Aug. 28 (Bloomberg) -- Oil rose for the first time in four days in New York as U.S. crude inventories were forecast to drop, a storm headed for the Gulf of Mexico and a fire halted output at Venezuela’s biggest refinery.
U.S. crude stockpiles probably fell by 2 million barrels last week, or 0.6 percent, according to a Bloomberg News survey before an Energy Department report tomorrow. Tropical Storm Isaac was near hurricane strength as it headed for the Gulf coast, according to the National Hurricane Center. Processing units at Venezuela’s 645,000 barrel-a-day Amuay plant remain halted after a gas explosion on Aug. 25 that killed 48 people. Oil also increased before a U.S. Federal Reserve symposium in Jackson Hole, Wyoming, on Aug. 31.
“Crude trade will remain jittery this week as storm-related disruptions and refinery and storage tank fires in Venezuela keep investors on edge,” said Andrey Kryuchenkov, an analyst at VTB Capital in London. “On top of that we have expectations of action from central bankers.”
Oil for October delivery advanced as much as $1.07, or 1.1 percent, to $96.54 a barrel and was at $96.25 in electronic trading on the New York Mercantile Exchange at 1:29 p.m. London time. The contract fell 68 cents, or 0.7 percent, to $95.47 yesterday, the lowest close since Aug. 15. Prices are 2.3 percent lower this year.
Brent oil for October settlement was at $112.60 a barrel, up 33 cents, on the London-based ICE Futures Europe exchange. The European benchmark grade’s premium to WTI was at $16.38, from $16.79 yesterday.
U.S. crude inventories may fall for a fifth week, the longest run of declines since July 2011, according to the median of 11 analyst estimates before the Energy Department’s report. The decrease would leave inventories at the lowest level since March 23.
Gasoline supplies may have fallen 1.4 million barrels, and distillate stockpiles, a category that includes diesel and heating oil, probably rose 400,000 barrels, the survey showed.
The industry-funded American Petroleum Institute will publish its supply report later today.
Tropical Storm Isaac’s winds held steady at 70 miles (113 kilometers) an hour, 4 mph below hurricane level, as it moved northwest toward landfall late today or early tomorrow in southern Louisiana, the U.S. National Hurricane Center said at 8 a.m. East Coast time.

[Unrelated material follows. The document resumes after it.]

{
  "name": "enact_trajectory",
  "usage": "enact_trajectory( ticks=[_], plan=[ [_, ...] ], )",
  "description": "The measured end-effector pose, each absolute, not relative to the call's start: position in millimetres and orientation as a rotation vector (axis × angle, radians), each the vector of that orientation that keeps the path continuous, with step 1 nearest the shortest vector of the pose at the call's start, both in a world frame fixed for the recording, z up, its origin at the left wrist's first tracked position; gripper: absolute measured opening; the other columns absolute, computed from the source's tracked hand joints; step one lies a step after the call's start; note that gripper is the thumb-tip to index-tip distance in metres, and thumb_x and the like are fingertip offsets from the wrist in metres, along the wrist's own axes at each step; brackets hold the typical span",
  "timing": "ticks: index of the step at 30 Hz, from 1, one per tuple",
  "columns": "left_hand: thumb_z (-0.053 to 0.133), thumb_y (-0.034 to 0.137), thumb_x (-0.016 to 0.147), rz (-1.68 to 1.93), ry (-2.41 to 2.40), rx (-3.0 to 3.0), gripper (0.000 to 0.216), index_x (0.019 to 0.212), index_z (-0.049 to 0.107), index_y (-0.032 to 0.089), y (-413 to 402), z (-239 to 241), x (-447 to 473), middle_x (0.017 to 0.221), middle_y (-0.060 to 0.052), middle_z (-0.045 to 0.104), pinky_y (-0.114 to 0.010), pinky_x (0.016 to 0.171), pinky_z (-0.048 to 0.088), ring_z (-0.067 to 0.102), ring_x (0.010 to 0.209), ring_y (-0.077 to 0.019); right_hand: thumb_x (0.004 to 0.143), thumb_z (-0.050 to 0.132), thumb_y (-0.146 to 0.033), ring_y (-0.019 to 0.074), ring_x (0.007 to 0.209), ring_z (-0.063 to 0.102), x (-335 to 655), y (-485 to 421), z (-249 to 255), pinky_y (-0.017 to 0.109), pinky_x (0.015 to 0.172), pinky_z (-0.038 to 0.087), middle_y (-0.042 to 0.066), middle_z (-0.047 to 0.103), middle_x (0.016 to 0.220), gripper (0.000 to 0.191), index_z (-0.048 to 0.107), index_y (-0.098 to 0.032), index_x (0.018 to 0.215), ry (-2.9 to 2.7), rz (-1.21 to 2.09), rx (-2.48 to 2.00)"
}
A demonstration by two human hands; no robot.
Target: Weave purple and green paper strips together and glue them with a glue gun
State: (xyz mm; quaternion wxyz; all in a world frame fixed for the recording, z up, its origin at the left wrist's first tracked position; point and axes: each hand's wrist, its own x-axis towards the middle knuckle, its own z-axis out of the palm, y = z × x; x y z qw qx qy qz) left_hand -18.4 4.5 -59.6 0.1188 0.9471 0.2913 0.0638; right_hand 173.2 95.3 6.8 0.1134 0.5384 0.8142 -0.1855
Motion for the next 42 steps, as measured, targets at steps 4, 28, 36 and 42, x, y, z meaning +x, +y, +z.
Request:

About 78 percent of oil production and 48 percent of natural gas output from the Gulf of Mexico has been shut in as Isaac approaches, a Bureau of Safety and Environmental Enforcement report showed yesterday.
Petroleos de Venezuela SA said that all of the fires at storage tanks at its Amuay refinery in Falcon state have now been extinguished, according to a message on its Twitter Inc. account. There is no structural damage to the processing units at the facility about 240 miles west of Caracas, which will be restarted within two days of the flames being extinguished, according to Oil Minister Rafael Ramirez.
Venezuela has 4 million barrels of inventories of gasoline and other petroleum products and continues to produce 735,000 barrels of gasoline a day at plants, including nearby Cardon, according to Ramirez.
Federal Reserve Chairman Ben S. Bernanke will speak at the Kansas City Fed’s annual symposium in Jackson Hole on Aug. 31, where he may shed light on the likelihood of a third round of asset purchases. The central bank bought $2.3 trillion of debt since 2008 in two previous rounds of quantitative easing.